J'ai lu et aimé : « L’Algérie, vérités et légendes » de Xavier Driencourt - Par Laurent Sailly


Dans un livre passionnant aussi documenté qu’iconoclaste, Xavier Driencourt, deux fois ambassadeur de France à Alger (de 2008 à 2012 et de 2017 à 2020), publie chez Perrin « L’Algérie, vérités et légendes » évoque deux siècles d’histoire franco-algérienne pour déconstruire les récits officiels entretenus des deux côtés de la Méditerranée.

Xavier Driencourt conteste l’idée d’une conquête française planifiée dès l’origine : selon lui, l’expédition de 1830 résulte surtout d’un enchaînement de circonstances politiques, diplomatiques et militaires, avant que la colonisation ne s’installe progressivement. Il rappelle aussi l’effacement, dans le récit national algérien, des héritages romain, chrétien et juif, jugés incompatibles avec la mémoire officielle postcoloniale.

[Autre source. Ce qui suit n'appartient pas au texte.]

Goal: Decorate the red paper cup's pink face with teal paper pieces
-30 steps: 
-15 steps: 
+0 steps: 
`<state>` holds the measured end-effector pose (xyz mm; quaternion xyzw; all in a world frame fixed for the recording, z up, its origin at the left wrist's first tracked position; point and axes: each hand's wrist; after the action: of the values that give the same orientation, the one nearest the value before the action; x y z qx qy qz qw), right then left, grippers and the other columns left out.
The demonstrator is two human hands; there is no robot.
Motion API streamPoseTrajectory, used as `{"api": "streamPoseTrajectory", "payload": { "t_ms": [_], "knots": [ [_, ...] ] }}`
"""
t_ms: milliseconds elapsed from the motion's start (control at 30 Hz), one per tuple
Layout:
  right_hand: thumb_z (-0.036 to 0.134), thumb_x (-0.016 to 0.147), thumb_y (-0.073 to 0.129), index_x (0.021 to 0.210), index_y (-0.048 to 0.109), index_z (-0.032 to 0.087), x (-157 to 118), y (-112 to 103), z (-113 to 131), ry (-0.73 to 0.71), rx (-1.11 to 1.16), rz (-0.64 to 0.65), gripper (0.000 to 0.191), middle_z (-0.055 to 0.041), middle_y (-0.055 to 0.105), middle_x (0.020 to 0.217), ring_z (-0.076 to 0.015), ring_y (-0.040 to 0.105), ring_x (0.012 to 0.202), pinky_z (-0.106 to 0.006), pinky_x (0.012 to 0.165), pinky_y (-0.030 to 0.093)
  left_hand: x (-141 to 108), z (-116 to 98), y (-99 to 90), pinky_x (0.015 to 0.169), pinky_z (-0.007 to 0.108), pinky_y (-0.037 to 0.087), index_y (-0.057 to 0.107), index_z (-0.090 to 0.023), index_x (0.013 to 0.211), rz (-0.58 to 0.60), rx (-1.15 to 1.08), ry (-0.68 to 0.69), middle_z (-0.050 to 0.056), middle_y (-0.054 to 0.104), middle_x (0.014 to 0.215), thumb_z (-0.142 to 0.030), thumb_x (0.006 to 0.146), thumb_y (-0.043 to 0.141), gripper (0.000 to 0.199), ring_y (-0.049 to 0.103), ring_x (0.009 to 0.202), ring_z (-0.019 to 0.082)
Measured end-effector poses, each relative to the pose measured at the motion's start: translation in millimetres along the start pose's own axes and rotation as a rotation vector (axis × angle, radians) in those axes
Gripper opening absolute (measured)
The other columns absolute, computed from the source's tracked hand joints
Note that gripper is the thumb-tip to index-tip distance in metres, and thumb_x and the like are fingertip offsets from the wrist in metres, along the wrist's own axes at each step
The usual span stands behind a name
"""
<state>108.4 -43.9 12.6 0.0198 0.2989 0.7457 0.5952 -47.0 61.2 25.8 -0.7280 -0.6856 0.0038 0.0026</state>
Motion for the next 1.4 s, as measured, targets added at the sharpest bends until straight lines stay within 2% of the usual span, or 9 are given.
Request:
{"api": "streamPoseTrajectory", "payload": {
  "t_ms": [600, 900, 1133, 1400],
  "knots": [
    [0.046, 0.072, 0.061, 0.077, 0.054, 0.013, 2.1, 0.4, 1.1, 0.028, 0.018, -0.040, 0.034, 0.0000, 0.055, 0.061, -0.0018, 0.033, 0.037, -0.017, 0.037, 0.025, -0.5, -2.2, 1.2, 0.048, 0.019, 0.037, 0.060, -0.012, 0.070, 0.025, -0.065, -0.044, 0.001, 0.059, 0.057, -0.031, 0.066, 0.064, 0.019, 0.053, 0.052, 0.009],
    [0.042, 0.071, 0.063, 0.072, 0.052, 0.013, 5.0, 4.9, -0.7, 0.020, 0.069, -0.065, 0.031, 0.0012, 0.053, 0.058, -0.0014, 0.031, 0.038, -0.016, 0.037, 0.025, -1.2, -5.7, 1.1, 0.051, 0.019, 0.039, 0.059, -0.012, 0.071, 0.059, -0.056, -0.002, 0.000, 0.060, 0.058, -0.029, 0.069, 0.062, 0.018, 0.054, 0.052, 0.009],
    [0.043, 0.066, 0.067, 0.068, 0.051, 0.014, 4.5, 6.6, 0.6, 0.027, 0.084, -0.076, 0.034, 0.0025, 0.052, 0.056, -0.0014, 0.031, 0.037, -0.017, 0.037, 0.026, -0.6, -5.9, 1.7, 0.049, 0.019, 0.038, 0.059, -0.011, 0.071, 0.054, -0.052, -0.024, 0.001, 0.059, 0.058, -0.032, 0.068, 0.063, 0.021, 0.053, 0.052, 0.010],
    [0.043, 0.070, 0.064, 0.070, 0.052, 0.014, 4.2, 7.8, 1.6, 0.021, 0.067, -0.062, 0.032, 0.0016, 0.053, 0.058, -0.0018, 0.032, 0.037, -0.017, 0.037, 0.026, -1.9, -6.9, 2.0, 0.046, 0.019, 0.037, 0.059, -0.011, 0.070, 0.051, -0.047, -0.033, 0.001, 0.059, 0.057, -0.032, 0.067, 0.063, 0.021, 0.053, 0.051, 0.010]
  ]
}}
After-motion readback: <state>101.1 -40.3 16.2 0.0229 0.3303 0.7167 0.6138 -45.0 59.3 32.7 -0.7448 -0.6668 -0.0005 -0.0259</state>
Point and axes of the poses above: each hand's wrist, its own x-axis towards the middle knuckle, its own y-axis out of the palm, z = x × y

L’ancien ambassadeur voit dans les massacres de Sétif du 8 mai 1945 le véritable point de rupture entre Français et Algériens, ouvrant la voie à la guerre d’indépendance. Il insiste sur la complexité de ce conflit, à la fois guerre de décolonisation, guerre civile française, guerre civile algérienne et crise de l’armée. L’indépendance de 1962 est confisquée par l’armée, qui fonde un régime politico-militaire durable. Les harkis, abandonnés par la France, incarnent selon lui l’une des grandes fautes morales de la décolonisation. Pour l’auteur, le pouvoir algérien actuel demeure solide grâce au contrôle de l’armée, à la répression politique, aux élections verrouillées et à une légitimité entretenue par le souvenir de la guerre d’indépendance. Il estime que la France, par peur de l’instabilité ou de l’islamisme, accepte trop souvent les provocations d’Alger et maintient une politique de concessions. Driencourt plaide donc pour une relation plus ferme et plus lucide : révision de l’accord franco-algérien de 1968, réduction des visas, contrôle des élites proches du régime et action européenne coordonnée. Au fond, l’ouvrage décrit une relation prisonnière des non-dits, des manipulations mémorielles et de l’incapacité des deux pays à affronter leur histoire commune avec clarté.